As part of CMIP5, many of the modelling groups undertook either ozone only historical runs or all forcing historical runs that omitted the recent ozone perturbations. CSIRO Mk3.6 undertook the latter, with a 10 member ensemble, and these runs are close to the present day signal so can readily be compared to the existing historical runs and observations. These data have been investigated to ascertain if the ozone signal in this model impacted on the ensemble spread of the results and how individual members of the ensemble respond compared to the all forcing case. Preliminary results showed that this ensemble also had members where the ice cover increased whilst others showed decrease in the net sea ice, suggesting a similar variation to the original ensemble. Further analysis will focus on whether the sea ice response in individual sectors of the Antarctic ice cover resembles the recent changes seen in the observations. The observational data sets to be used will be the satellite derived ice concentration available from 1979 and the meteorological reanalyses data and will build on existing studies of the co-authors.

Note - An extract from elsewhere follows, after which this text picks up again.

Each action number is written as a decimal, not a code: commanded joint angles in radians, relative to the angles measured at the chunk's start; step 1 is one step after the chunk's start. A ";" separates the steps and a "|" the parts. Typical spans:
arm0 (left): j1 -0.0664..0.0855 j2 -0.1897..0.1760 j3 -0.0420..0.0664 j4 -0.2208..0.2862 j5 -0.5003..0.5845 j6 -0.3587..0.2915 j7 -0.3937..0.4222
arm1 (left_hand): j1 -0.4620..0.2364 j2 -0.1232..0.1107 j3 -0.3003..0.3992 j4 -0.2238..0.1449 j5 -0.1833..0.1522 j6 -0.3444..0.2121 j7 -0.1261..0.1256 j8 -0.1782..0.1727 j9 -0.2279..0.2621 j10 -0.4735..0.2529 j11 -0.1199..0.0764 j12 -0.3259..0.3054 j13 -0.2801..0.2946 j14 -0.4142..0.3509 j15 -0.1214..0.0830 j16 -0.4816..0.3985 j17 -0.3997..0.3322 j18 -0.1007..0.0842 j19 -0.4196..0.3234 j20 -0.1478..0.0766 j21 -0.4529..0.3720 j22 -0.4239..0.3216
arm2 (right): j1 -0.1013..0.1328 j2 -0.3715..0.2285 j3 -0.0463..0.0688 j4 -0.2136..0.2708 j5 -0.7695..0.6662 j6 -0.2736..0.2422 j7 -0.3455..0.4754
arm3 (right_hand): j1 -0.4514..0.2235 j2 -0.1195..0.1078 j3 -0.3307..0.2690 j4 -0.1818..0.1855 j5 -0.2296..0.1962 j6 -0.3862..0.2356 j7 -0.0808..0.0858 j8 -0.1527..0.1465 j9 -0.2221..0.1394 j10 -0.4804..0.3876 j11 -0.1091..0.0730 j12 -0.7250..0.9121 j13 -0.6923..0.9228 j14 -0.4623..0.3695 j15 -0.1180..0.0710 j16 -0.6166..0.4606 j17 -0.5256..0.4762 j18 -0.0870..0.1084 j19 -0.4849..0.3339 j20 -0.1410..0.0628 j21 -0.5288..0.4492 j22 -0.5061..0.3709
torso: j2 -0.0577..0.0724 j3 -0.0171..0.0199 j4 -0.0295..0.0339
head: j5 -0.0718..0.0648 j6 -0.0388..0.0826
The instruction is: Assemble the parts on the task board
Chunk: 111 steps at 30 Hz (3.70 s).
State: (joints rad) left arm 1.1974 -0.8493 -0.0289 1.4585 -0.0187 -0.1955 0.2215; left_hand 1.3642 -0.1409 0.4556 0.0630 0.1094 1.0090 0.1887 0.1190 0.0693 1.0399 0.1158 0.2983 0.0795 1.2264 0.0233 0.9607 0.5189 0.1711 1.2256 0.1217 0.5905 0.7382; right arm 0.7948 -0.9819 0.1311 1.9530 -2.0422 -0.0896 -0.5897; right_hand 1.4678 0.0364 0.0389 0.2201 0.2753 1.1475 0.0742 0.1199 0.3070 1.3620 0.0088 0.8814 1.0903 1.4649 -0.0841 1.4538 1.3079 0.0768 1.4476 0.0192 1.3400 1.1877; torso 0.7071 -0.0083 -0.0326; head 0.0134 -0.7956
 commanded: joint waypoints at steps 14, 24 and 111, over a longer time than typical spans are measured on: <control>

A similar set of experiments has been just been completed for the ACCESS 1.0 and ACCESS 1.3 model with the ozone distribution at high southern latitudes remaining held at 1960 values until 2020. The ensemble size is smaller at only 3 members which is the same size as the existing all forcing historical ACCESS ensembles (the model is considerably more computational expensive to run). We hope that the ensemble size is sufficient to detect a signal, if it is present in either of the ACCESS model configurations. Analysis of these ensembles is about to be undertaken.